„Sturm“ am 15.1.90

Am Vormittag des 15. Januars teilten sich die nach Berlin gereisten Abgesandten der Bürgerkomitees in drei Gruppen auf. „Die eine Gruppe ging in die Normannenstraße und erklärte die MfS-Zentrale für besetzt. In Verhandlungen mit der Stasi-Führung wurde durchgesetzt, dass sämtliche Mitarbeiter bis zum Mittag ihre Arbeitsplätze räumen und ein Bürgerkomitee die Kontrolle über den Komplex übernehmen wird“, sagt (der Meininger Pfarrer Martin) Montag.

Tatsächlich aber waren die verwinkelten Bürogebäude bereits verwaist. Die MfS-Führung hatte schon am 12. Januar beschlossen, dass an dem Tag der Kundgebung alle Mitarbeiter bis mittags den Komplex zu verlassen haben.

Der Thüringer Pfarrer Martin Montag stand zu diesem Zeitpunkt mit anderen Angehörigen des Bürgerkomitees und einigen Polizisten hinter dem Tor. „Ich habe die Rufe gehört und die Polizei um einen Lautsprecherwagen gebeten, damit ich den Demonstranten draußen sagen könne, die Stasi-Zentrale sei bereits besetzt und ein Bürgerkomitee kontrolliere den Komplex“, erzählt er. Aber die Lautsprecher waren zu leise. Er und ein anderer Bürgerrechtler seien dann von innen auf das Tor geklettert, um von dort aus mit den Leuten zu reden. „Doch wir hatten keine Chance“, sagt er. „Niemand hörte uns zu.“ Schließlich sei ein Demonstrant übers Tor geklettert, habe die Riegelstange des Tores gelöst, wodurch es von außen aufgedrückt werden konnte. „Dann ergoss sich der Strom aufs Gelände.“

berliner-zeitung.de 12.1.2020

… entdeckten die Sicherungskräfte, dass im Bereich der für Gegenspionage zuständigen Hauptabteilung II, die auch Agenten im Westen führt, insgesamt 20 Büros und ein Aktenspeicher aufgebrochen und durchsucht worden waren. Offenbar wurden auch Aktenordner entwendet. Wer die Eindringlinge waren, ob westliche Geheimdienstler den Trubel nutzten und mit Hilfe von Stasi-Überläufern gezielt vorgingen, ist bis heute ungeklärt.

ebenda

Da könnte man schon fast auf die Idee kommen, daß der „Sturm“ nur deshalb insziniert wurde, um ungehindert bestimmte Akten zu beschaffen. Vielleicht von einem der „Bürgerrechtler“ (denn nur die wußten von der Räumung bis Mittag)?!

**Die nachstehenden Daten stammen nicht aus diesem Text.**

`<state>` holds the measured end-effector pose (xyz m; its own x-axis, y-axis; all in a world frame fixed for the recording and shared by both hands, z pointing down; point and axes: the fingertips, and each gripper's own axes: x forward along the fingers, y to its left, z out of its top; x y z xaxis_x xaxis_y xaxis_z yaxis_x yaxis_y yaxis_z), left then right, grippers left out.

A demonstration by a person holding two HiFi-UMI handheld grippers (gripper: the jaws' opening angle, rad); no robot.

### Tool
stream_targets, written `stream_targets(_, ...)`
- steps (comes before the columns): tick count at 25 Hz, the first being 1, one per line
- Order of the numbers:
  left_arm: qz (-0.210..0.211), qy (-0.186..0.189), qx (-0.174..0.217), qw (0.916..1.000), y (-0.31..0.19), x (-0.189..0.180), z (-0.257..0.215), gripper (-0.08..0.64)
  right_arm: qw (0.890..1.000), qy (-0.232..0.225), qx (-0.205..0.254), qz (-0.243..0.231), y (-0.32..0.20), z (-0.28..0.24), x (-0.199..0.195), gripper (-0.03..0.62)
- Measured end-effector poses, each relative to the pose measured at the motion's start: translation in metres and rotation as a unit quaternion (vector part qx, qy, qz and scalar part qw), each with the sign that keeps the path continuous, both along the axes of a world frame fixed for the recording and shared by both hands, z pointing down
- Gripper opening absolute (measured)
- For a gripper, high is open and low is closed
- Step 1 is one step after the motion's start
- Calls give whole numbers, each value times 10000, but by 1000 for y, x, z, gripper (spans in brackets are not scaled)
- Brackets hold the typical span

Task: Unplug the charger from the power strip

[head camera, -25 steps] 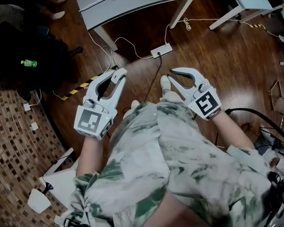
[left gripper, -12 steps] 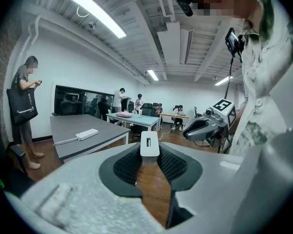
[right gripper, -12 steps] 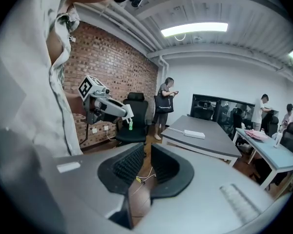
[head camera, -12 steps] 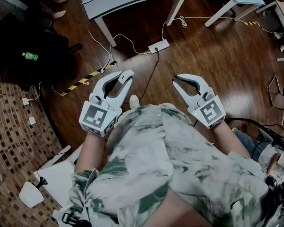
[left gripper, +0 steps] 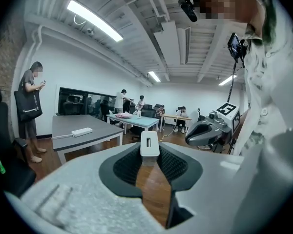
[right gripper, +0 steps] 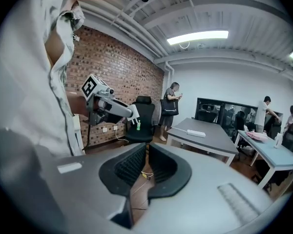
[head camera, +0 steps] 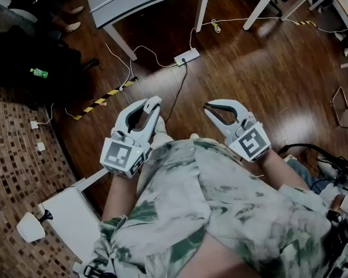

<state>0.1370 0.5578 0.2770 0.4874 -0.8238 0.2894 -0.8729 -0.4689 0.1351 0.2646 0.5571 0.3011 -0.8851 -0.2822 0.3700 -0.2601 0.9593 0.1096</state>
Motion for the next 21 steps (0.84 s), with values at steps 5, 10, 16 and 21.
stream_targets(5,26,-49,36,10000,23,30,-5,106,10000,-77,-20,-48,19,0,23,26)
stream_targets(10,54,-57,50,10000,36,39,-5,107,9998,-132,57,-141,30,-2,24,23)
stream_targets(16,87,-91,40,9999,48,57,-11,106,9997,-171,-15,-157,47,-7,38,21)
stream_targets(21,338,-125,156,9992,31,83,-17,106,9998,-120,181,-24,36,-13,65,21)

Im Haus 18, in dem sich neben Büros der Hausverwaltung die Kantine und das Vorratslager der Küche befanden, tobten sich viele Demonstranten aus. Türen wurden eingetreten, Losungen an die Wände geschmiert, Schreibmaschinen und angeblich auch ein Sessel flogen aus den Fenstern. Was man an Papieren fand, wurde den Treppenhausschacht hinunter oder aus den Fenstern geworfen. Wer es bis ins Vorratslager schaffte, bediente sich an französischem Kognak, norwegischen Räucherlachsfilets und Dosen mit Haifischflossensuppe.

ebenda

Man nennt sie „Demonstranten“, wenn heute so etwas geschieht, spricht man von Terroristen, Links- oder Rechtsradikalen, je nachdem.

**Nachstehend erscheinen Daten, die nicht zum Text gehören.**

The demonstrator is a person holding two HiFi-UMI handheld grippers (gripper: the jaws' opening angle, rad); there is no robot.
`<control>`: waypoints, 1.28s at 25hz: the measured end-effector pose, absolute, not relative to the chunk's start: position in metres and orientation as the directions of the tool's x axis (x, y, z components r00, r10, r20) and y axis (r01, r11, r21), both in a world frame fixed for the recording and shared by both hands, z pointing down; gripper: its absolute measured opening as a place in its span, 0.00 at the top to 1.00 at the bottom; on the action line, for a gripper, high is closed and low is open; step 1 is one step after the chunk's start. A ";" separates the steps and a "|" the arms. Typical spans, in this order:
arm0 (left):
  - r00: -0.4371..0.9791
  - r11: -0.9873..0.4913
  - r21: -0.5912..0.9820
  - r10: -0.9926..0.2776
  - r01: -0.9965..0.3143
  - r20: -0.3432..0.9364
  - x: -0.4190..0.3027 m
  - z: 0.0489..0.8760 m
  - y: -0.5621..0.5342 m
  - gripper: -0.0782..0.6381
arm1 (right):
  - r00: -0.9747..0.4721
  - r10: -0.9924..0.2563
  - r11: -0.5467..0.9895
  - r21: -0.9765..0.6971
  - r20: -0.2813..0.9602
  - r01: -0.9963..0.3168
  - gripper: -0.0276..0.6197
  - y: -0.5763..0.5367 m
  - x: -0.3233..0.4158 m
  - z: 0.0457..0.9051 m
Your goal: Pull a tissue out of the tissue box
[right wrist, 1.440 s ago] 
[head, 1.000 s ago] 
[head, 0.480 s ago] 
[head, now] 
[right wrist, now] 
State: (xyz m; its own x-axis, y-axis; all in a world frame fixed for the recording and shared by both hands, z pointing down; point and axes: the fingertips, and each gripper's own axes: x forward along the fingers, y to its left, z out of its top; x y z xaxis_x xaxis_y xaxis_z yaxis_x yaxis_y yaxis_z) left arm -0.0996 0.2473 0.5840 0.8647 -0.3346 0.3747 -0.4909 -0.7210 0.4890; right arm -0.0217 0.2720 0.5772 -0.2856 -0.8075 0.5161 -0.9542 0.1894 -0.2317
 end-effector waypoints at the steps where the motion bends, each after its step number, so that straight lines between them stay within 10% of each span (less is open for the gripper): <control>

PS: es waren dort keine „Zehntausende“, wie von Florian Bauer (15.1.20 Phoenix – „leistet als Ereignis- und Dokumentationskanal von ARD und ZDF einen qualifizierten Beitrag zur politischen Meinungs- und Willensbildung und vermittelt Werte auf Basis der freiheitlich-demokratischen Grundordnung“ phoenix.de) behauptet. Ich war da.